The issue: A provision in this year's defense authorization bill would permit the Defense Department to allow the use of certain medical products — such as freeze-dried plasma — on the battlefield, even if they haven't been approved by the Food and Drug Administration.
- That touched off a bipartisan rebellion from members of the Senate HELP Committee, who feared the provision would undermine the FDA's authority and the rigorously controlled process it uses to evaluate new treatments.
The deal: Product reviews remain solely within the FDA's jurisdiction, but would give the Pentagon new powers to get the FDA to expedite those reviews, according to the agreement reached between Murray and Sen. Lamar Alexander.
- Under the agreement, if the defense secretary asks for it, the FDA "shall take action to expedite the development and review of an applicable application" for relevant medical products.

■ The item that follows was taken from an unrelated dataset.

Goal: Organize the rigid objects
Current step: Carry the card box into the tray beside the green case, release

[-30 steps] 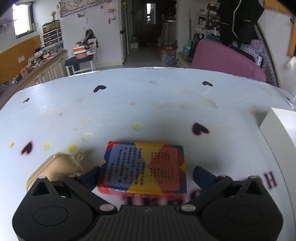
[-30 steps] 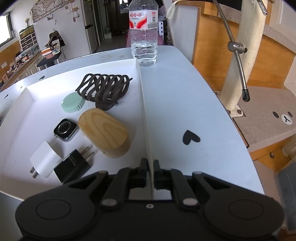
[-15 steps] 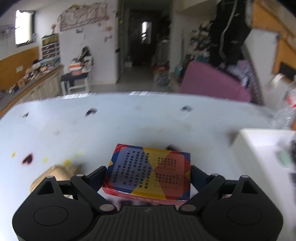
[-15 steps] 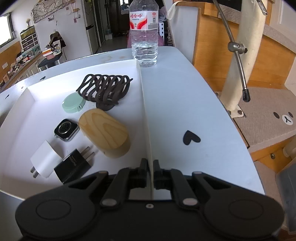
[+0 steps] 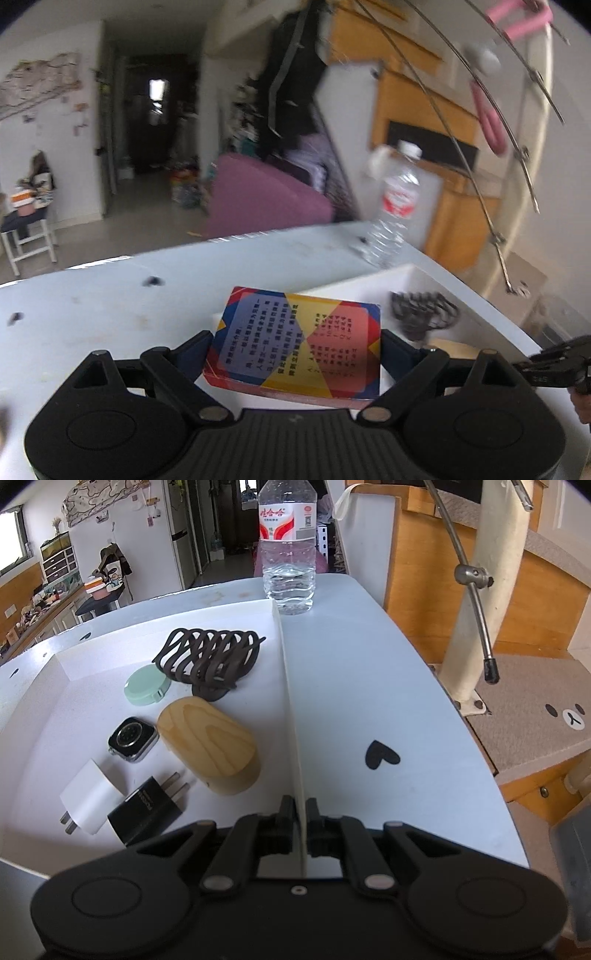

- Officials from the FDA would have to meet quarterly with Pentagon officials to figure out the military's top priorities (the bill specifically mentions freeze-dried plasma as one of those priorities).
- The FDA already has the power to allow the use of unapproved drugs in emergency situations, as it did with experimental Ebola treatments in 2014, and the Pentagon can already have a say in that process. This agreement would tweak those rules to give the Pentagon some more flexibility.
What's next? A Senate committee aide told me this is the deal that's likely to become final. While it's not clear how this would get passed — on its own or as an attachment to something else— Congress does not seem interested in slowing down the defense bill to address this.